Directors:Luca Boni & Marco Ristori
Seen @: Carolina Theater, Chapel Hill
Presented by Nevermore Film Fest
It really only took the words "Italian Zombies" to get me interested in Eaters. Italian horror has an enormous legacy, and is responsible for some of my all-time favorite films. I haven't really seen too much that's notable from the Italians since Cemetary Man though. I was anxious to see if this film would re-ignite the remnants of the legacy left behind by the likes of Fulci, Argento, Bava, Deodato, or Lenzi.
Unfortunately, it fails on just about all fronts. A hint of the disappointment to come occurred when "Produced by Uwe Boll" appeared on the screen. (Although, to be fair, I later found out he wasn't involved in any aspects of the film-making process, just the funding.) At first glance, Eaters is just a shoddily made zombie film with rampant CGI and bad editing. However, its true ability to offend runs deeper if you're willing to look. Stuck for 90 minutes with such a well-worn plot, my mind struggled in vain to dig something interesting out of this mess. What I ended up with disturbed me even more.
We follow two main characters, the macho Igor (Alex Lucchesi) and the depressed Alen (Guglielmo Favilla), as they work under the employ of Dr. Gyno (Claudio Marmugi). Gyno (yes, that really is his name) sends the two out to collect bodies for some experiments to determine the nature of the zombie plague, and the two head off on a road trip. As in most road movies, this one is defined by a series of stops, and on each stop we meet a different crazy faction of survivors. If you still think neo-nazis are shocking, then there are some here for you, complete with midget Hitler (sigh). There are the requisite religious fanatics as well, a man who paints with zombie parts, and various other individuals supporting the notion that nobody sane will survive an impending zombie apocalypse.
Eventually, the two stumble upon a teenage girl, and the focus shifts to keeping her safe while getting back to Gyno. When it becomes clear that Gyno intends to use the girl in fertility experiments, Igor and Alen suddenly realize they've been under the employ of a mad scientist and decide he has to be taken out.

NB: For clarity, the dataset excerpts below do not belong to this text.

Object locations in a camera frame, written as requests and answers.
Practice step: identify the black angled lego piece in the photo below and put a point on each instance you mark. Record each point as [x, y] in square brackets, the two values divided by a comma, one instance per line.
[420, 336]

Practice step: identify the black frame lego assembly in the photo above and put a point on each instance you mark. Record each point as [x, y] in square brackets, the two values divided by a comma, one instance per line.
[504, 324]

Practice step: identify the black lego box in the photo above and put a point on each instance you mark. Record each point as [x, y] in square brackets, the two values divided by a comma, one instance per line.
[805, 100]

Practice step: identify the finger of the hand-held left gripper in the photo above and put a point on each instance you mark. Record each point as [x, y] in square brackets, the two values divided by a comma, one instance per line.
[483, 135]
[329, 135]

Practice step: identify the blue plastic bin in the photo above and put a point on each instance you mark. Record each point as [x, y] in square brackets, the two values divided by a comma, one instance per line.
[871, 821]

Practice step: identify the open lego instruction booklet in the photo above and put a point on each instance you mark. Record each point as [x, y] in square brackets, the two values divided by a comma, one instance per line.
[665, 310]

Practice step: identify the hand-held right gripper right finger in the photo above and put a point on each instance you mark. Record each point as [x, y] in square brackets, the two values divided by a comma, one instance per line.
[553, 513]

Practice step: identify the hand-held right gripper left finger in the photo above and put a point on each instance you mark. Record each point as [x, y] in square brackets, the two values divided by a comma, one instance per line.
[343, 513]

I think the underlying message all fell into place for me in one of many scenes where our two protagonists drive a car through a poorly green-screened landscape. Igor starts singing along enthusiastically with a Wham! song in the background, then when he realizes his bud is watching, he shuts it off, claiming "I'm not a gay!" (Poorly translated subtitles? You decide.) Apparently zombification isn't the only thing that's catching in the world of this film.

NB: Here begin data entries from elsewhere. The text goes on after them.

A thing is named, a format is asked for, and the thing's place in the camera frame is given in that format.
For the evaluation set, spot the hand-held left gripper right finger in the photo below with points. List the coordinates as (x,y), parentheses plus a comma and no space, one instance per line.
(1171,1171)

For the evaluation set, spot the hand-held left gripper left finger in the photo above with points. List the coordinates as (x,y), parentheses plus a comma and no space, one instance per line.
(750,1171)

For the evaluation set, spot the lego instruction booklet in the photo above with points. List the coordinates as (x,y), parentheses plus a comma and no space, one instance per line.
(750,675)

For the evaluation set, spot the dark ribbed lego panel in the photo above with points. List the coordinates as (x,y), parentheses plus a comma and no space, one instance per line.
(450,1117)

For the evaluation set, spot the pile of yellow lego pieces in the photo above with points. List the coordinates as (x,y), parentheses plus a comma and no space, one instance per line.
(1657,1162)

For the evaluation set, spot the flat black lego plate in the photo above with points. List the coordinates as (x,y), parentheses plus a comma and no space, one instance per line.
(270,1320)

If this is the thematic road that zombie movies now plan to pursue, then please count me out. I'd like to say that it's just an isolated specimen, but I've noticed similar themes of intolerance in the recent French zombie films The Horde and Mutants. In both, white mothers struggle valiantly to preserve their unborn children from a ravenously violent mass of people with an infection that causes their skin to get darker and their eyes to get slantier. It's a shame that this is the social commentary that we get, really, since zombies seem so much better suited to metaphors regarding the danger posed by a mindless majority encroaching upon a persecuted few.
For all the talk of a "zombie renaissance," I've yet to see many good zombie films being released. Eaters certainly does not qualify. Whether this is a desperate cash-in on the trend with some bigotry slipping between the cracks or a deliberate turn toward more conservative themes, it's reprehensible on all fronts.